Ninguém soube responder, mas o debate despertou muito interesse.

Embora os receptores mais recentes já tenham incorporado o acesso à internet, nas chamadas "smart tvs", elas ainda pecam pelo fato de serem um objeto de apreciação coletiva, não permitindo a privacidade de um aparelho celular.

Me parece que a tendência é o abandono definitivo do grande aparelho coletivo e sua substituição por smartfones cada vez mais evoluídos, possivelmente com telas flexíveis dobráveis, onde se pode baixar todo tipo de programação, trocando o texto repetitivo das redes de televisão pelo "hipertexto" da internet, onde uma infinidade de links abre possibilidades para o usuário construir seu próprio texto, criando o que está sendo chamado de "bolhas".

Essas bolhas reúnem pessoas de gostos e interesses semelhantes, que se articulam em torno de links que vão descobrindo e compartilhando, formando comunidades virtuais de consumidores de produtos, ideologias, culturas e visões do mundo, que tendem a não se comunicar com outras bolhas de gente que pensa diferente.

Nesse universo de comunidades que vão se formando, fica cada vez mais difícil para a mídia tradicional exercer a influência que teve no século XX, onde a chamada imprensa, tinha o monopólio dos fatos e podia filtrar o que lhe interessava para formar opiniões.

A tendência acentuada de perda de poder dos grandes conglomerados midiáticos sobre a cidadania e o consumidor pode ser observada no momento político atual, quando as grandes redes de Televisão e os maiores jornais do país, em conluio com a grande burguesia, sustentam o golpe parlamentar de Temer com objetivo de suprimir direitos dos trabalhadores para aumentar seus lucros.

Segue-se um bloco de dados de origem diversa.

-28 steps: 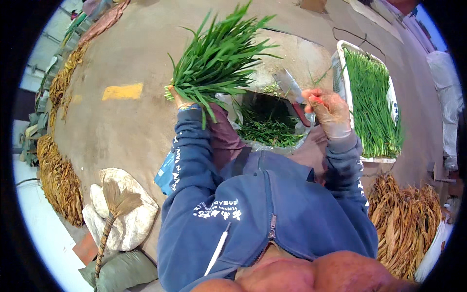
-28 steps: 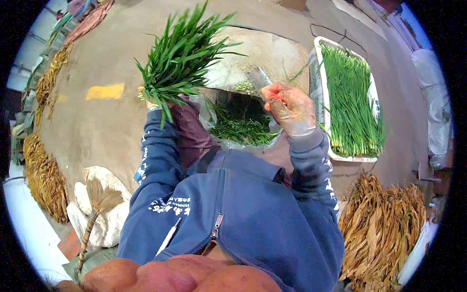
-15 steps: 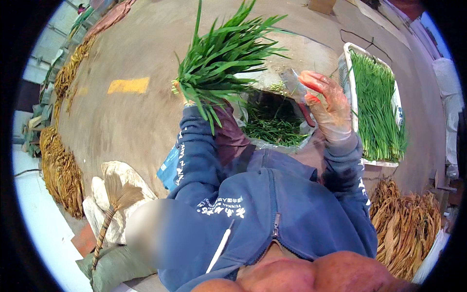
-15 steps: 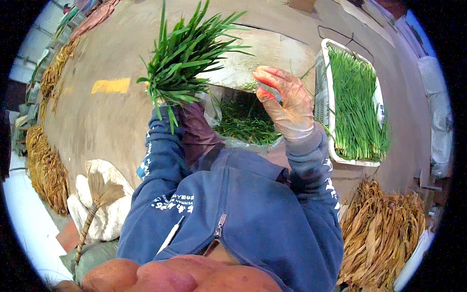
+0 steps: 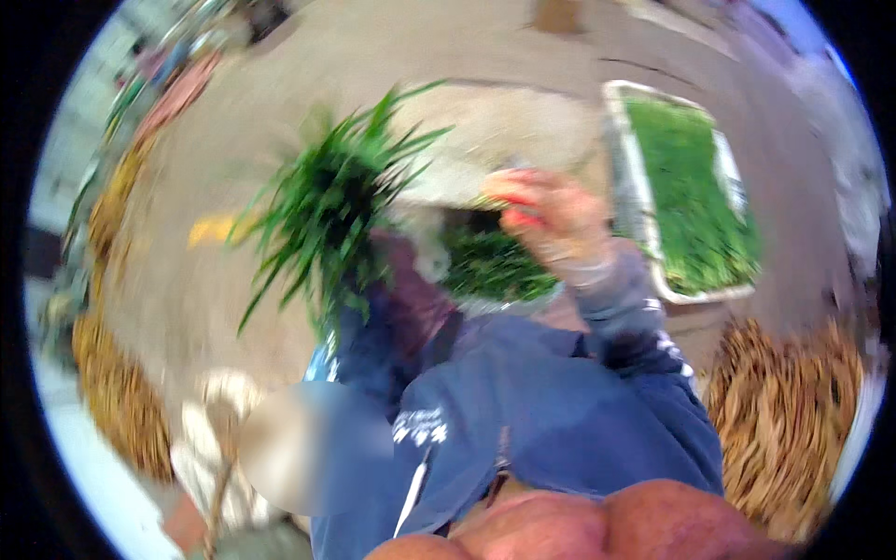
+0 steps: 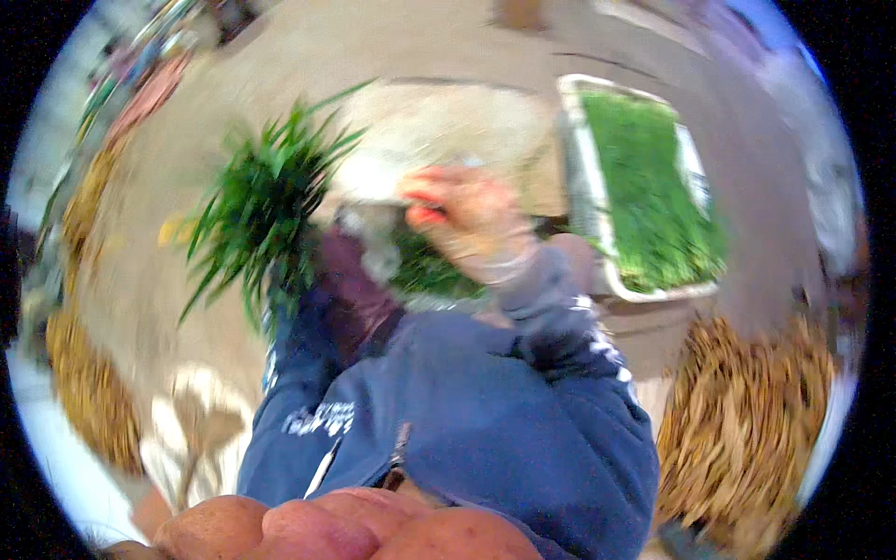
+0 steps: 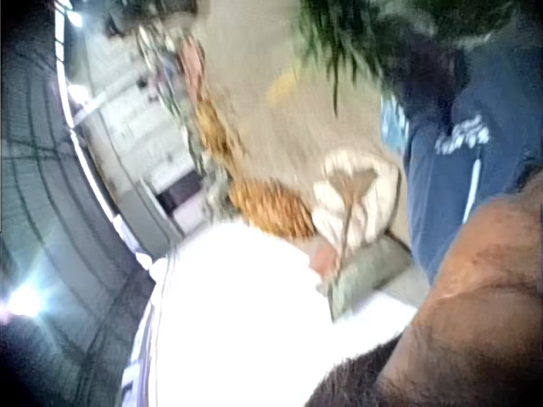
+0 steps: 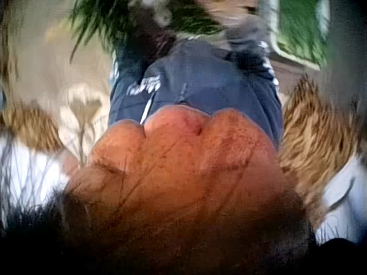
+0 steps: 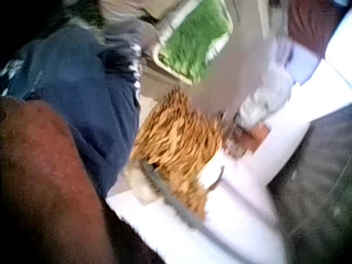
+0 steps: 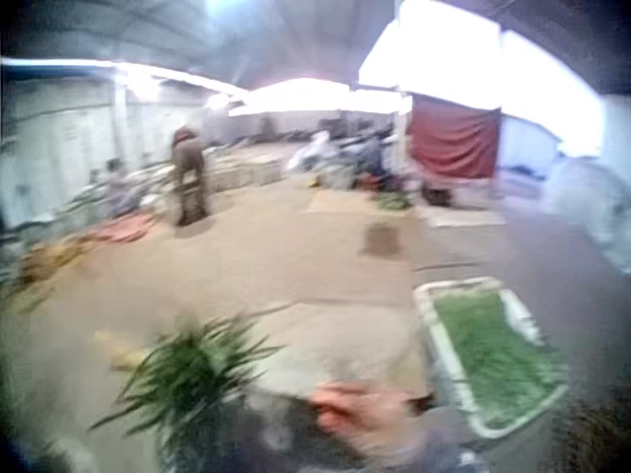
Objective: The person gathers green onions from a white basket, aligns them into a neat bunch, and ties them with a red rubber band. The person then places the tied bundle onto a wooden board and repeats the process with additional bunches.
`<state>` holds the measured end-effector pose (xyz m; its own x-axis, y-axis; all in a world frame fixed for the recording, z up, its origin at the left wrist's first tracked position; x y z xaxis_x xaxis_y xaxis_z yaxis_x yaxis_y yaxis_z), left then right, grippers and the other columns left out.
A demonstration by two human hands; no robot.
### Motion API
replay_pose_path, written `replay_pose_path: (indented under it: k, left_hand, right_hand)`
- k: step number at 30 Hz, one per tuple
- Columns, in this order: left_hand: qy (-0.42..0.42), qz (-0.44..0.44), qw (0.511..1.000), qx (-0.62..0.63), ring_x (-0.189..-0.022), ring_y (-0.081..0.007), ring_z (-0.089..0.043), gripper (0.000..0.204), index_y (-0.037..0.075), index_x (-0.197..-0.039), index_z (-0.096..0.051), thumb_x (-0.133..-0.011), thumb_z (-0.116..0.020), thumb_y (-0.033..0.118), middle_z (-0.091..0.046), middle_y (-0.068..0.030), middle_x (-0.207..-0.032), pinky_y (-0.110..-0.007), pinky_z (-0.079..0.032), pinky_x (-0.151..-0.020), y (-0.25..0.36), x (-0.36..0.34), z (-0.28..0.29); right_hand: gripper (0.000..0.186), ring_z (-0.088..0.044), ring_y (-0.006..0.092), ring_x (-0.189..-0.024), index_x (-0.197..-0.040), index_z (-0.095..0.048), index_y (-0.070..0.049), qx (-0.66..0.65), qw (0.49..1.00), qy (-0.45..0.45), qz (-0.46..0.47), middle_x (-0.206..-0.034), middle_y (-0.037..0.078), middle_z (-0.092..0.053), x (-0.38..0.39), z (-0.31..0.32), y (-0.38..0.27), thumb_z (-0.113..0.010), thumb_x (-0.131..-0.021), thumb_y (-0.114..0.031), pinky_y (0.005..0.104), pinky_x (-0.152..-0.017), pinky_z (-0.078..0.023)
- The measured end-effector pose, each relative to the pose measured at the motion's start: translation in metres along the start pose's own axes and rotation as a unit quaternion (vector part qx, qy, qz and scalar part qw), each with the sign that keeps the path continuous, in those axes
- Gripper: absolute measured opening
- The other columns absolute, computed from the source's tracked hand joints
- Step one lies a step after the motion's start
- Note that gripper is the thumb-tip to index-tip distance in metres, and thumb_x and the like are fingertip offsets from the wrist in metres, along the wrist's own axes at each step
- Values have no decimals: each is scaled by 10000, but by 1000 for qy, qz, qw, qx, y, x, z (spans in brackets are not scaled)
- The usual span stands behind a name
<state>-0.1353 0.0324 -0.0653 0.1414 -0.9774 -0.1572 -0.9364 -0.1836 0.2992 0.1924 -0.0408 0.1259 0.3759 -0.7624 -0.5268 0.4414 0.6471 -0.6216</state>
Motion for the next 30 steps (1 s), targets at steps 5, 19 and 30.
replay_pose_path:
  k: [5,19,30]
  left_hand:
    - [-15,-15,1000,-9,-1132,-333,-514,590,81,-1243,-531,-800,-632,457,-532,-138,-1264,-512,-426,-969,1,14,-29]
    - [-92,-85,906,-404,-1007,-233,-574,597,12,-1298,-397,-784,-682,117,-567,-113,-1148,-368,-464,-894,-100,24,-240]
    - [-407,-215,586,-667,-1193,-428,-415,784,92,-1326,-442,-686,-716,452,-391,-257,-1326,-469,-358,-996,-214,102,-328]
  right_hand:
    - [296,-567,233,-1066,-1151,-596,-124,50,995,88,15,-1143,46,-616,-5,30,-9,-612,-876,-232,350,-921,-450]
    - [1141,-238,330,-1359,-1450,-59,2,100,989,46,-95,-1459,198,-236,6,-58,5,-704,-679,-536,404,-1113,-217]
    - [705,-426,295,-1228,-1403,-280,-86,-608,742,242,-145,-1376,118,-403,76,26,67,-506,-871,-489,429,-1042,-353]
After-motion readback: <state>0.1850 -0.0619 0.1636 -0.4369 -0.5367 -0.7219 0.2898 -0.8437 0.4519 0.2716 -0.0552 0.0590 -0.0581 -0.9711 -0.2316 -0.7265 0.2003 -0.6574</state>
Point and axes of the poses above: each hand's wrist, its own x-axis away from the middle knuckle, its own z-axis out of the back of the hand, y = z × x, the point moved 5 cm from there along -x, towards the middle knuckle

 Apesar do bombardeio diário dessa mídia, tentando apresentar os esdrúxulos "projetos" desse governo ilegítimo como necessários à salvação nacional, já não está sendo tão fácil manter o povo prisioneiro das suas falsas verdades.

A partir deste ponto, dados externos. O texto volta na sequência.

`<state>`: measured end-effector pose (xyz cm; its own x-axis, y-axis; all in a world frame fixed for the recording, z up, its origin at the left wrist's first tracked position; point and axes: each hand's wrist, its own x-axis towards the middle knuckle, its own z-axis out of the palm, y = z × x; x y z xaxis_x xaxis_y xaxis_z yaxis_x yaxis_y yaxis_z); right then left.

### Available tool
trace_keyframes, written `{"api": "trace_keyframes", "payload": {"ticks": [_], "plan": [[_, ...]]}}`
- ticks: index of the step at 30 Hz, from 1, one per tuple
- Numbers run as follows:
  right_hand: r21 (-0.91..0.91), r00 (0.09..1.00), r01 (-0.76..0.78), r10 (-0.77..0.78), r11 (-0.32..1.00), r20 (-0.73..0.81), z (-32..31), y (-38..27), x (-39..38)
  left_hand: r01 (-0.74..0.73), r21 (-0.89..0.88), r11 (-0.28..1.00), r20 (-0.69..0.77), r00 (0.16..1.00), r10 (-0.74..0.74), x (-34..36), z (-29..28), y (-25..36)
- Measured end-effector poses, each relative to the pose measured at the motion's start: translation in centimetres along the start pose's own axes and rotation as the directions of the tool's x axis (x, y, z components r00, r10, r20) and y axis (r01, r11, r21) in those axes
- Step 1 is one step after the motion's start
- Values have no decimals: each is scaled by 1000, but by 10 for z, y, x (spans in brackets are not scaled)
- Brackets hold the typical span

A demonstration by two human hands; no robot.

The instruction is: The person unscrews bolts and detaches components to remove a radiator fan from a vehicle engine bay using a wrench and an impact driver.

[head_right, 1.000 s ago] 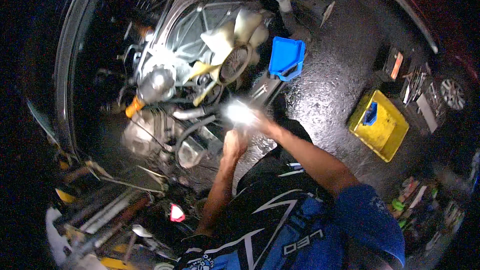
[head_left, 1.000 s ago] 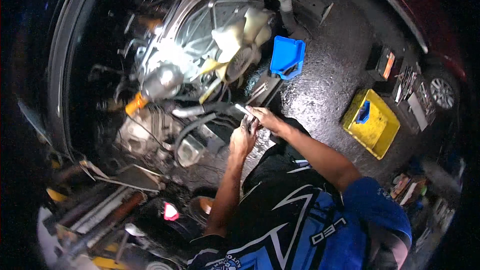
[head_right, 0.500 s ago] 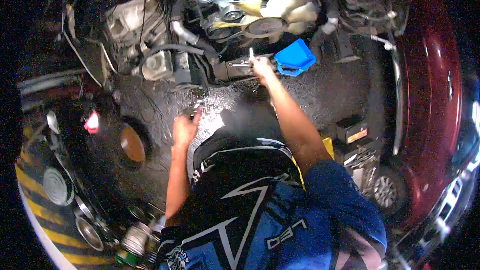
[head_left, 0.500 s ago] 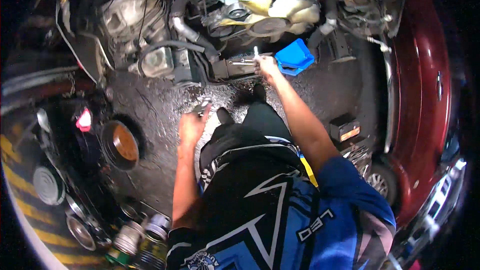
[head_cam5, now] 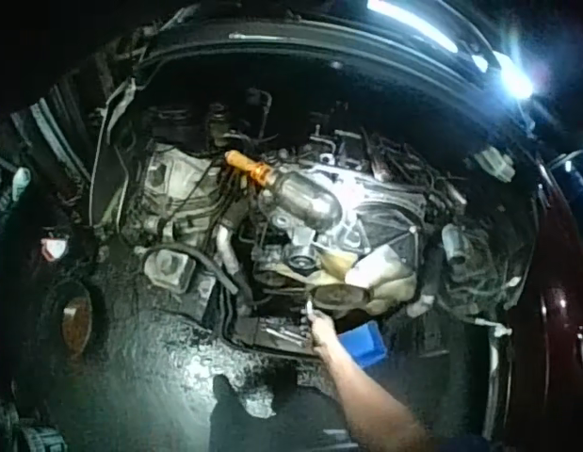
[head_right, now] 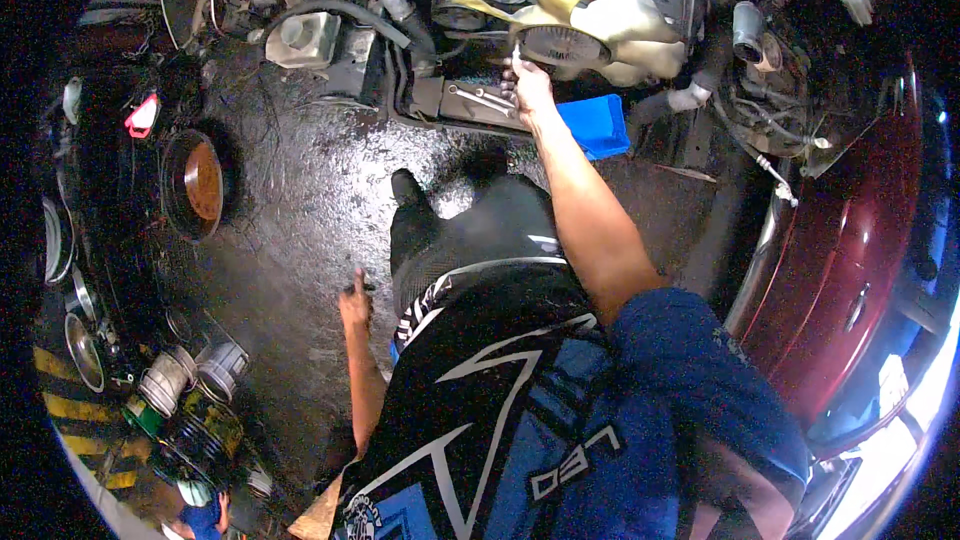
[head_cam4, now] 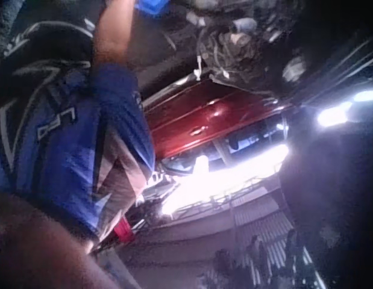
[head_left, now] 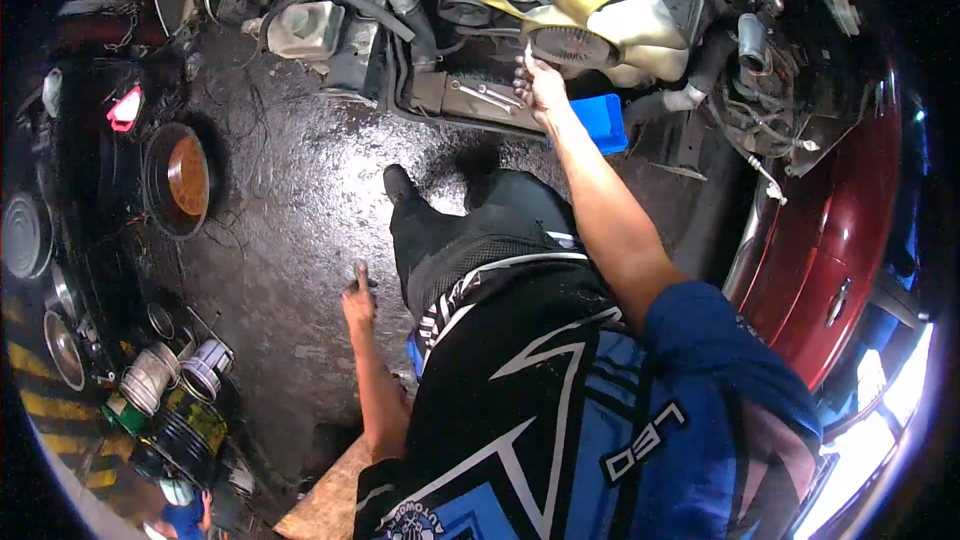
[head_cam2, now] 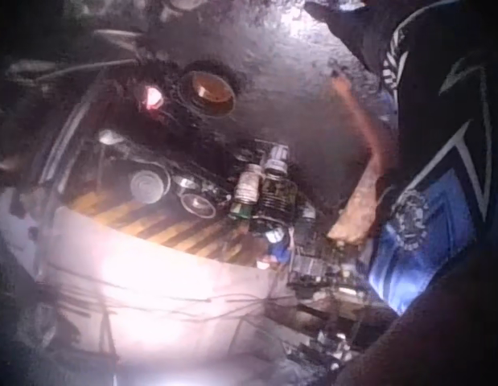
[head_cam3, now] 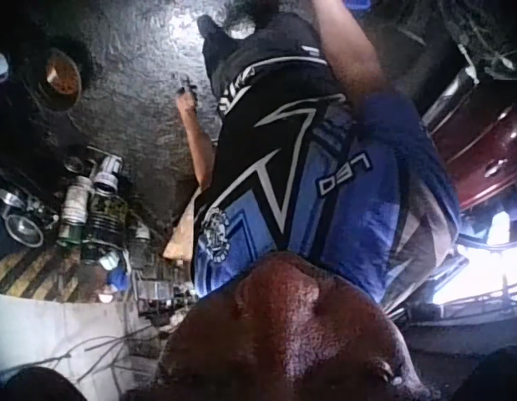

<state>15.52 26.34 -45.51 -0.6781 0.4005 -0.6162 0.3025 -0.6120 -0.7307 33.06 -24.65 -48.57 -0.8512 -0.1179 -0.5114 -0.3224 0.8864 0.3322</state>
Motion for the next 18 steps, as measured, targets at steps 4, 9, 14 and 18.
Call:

Mesmo os políticos que recorrem frequentemente e à internet, através das redes sociais, como o teatral prefeito de São Paulo, não conseguem furar a sua própria bolha, e ficam falando apenas para os seus convertidos.

As TVs continuam ligadas nas salas de espera, transmitindo os eternos folhetins lacrimejantes, programas de auditório medíocres, entrevistas repetitivas, telejornais sem credibilidade ou programas de entretenimento com apresentadores idiotas, repetindo apenas o que interessa aos anunciantes. Mas os espectadores não estão mais vendo, ou pelo menos estão diminuindo rapidamente.

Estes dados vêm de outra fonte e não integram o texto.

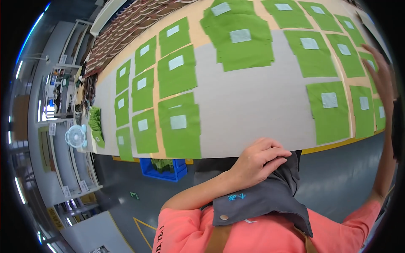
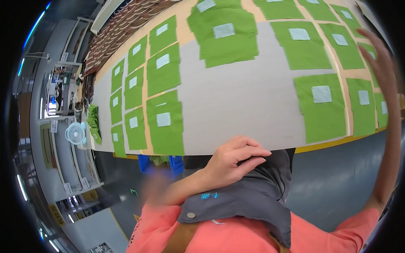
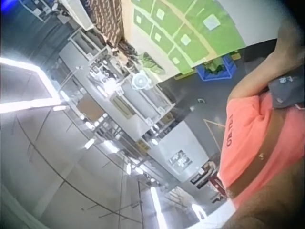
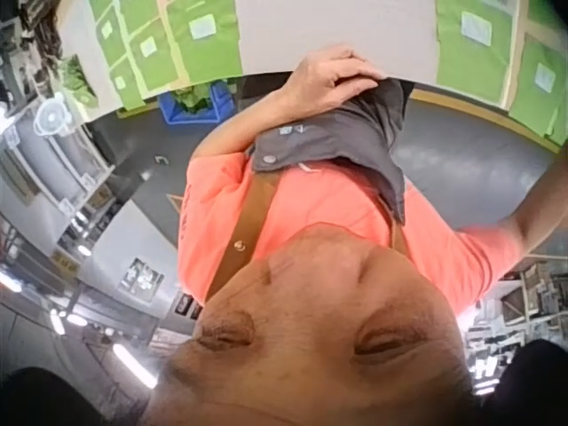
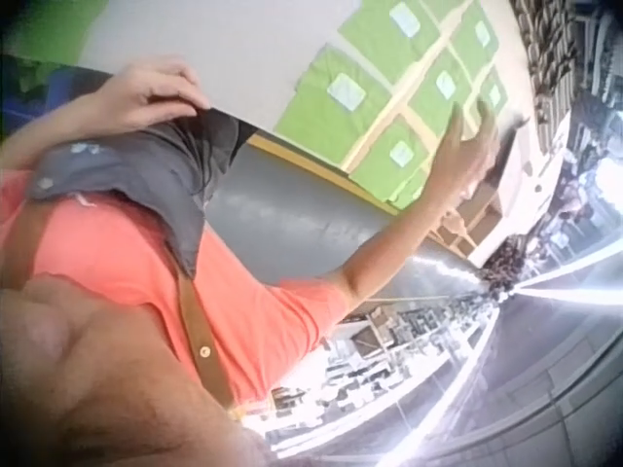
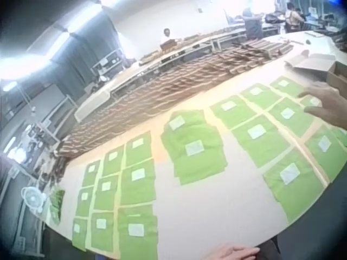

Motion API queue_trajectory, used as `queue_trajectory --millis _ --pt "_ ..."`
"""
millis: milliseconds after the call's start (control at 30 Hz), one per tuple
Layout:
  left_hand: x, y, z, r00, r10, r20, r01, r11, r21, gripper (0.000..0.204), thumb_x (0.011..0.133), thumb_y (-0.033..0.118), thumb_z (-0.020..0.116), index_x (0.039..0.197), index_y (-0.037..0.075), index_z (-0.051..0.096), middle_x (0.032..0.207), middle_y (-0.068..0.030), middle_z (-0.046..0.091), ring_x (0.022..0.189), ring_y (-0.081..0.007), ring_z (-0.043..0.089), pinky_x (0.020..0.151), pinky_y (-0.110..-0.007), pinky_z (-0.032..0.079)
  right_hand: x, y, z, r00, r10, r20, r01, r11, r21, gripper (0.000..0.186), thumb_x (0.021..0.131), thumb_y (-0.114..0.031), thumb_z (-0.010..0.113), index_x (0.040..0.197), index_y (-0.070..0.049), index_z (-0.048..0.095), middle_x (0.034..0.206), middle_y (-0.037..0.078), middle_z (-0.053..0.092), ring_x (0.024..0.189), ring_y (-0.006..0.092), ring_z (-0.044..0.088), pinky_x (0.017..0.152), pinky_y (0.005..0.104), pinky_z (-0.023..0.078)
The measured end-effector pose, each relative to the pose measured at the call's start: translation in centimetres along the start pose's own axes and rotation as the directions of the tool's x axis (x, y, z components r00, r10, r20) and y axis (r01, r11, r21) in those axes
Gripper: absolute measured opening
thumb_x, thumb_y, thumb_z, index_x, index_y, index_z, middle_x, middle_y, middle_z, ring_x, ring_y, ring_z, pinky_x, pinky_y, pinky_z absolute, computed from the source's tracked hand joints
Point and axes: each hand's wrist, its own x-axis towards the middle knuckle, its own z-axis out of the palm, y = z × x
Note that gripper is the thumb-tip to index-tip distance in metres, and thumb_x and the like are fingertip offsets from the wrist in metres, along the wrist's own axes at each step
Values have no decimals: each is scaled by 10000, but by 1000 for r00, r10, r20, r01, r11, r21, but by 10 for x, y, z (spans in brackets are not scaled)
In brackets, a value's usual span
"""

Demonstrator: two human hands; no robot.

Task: Applying glue to green fabric pieces and folding them on a work table.

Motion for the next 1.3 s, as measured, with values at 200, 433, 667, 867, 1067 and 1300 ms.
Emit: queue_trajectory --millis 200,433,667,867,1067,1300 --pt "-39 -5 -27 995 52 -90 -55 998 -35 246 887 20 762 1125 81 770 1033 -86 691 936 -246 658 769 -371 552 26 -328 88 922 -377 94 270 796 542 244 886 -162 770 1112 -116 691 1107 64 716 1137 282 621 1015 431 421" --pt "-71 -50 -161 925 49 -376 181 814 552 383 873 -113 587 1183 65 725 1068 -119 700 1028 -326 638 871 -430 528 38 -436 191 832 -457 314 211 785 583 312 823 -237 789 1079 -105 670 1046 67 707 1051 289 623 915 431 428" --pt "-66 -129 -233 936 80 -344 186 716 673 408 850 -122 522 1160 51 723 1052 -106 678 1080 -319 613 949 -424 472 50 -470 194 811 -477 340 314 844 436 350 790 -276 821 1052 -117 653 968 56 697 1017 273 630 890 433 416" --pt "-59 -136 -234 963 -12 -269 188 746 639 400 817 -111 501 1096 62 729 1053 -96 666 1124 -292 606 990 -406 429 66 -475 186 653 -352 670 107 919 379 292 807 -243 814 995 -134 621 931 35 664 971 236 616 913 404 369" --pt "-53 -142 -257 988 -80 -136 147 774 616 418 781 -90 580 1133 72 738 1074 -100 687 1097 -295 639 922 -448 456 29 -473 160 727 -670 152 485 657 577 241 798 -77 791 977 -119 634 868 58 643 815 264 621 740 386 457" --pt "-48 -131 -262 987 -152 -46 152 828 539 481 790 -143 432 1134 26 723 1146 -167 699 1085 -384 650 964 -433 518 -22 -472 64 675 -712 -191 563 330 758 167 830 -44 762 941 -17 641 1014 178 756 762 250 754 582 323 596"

Conheço muita gente que já não tem mais tv, ou então usa o aparelho apenas para baixar filmes com auxílio de um notebook. Mesmo os canais por assinatura enfrentam a concorrência da Netflix, que produz suas próprias séries, libertando o espectadores da eterna repetição de filmes de Hollywood. Muitos nem usam mais a Netflix, preferindo baixar filmes e músicas diretamente da internet através de aplicativos, cada dia mais fáceis de acessar.

O futuro da comunicação parece ser o compartilhamento, multifacetado e cada vez mais incontrolável. O único nicho de mercado ainda não atingido pela internet e disputado a peso de ouro pelas grandes redes é o futebol, por enquanto.

De resto, a tv na sala de estar vai ficando cada vez mais para os velhos, que não conseguem acompanhar as transformações e em breve não estarão mais neste mundo para dar audiência aos que insistem em manipular as consciências e conspirar contra a democracia.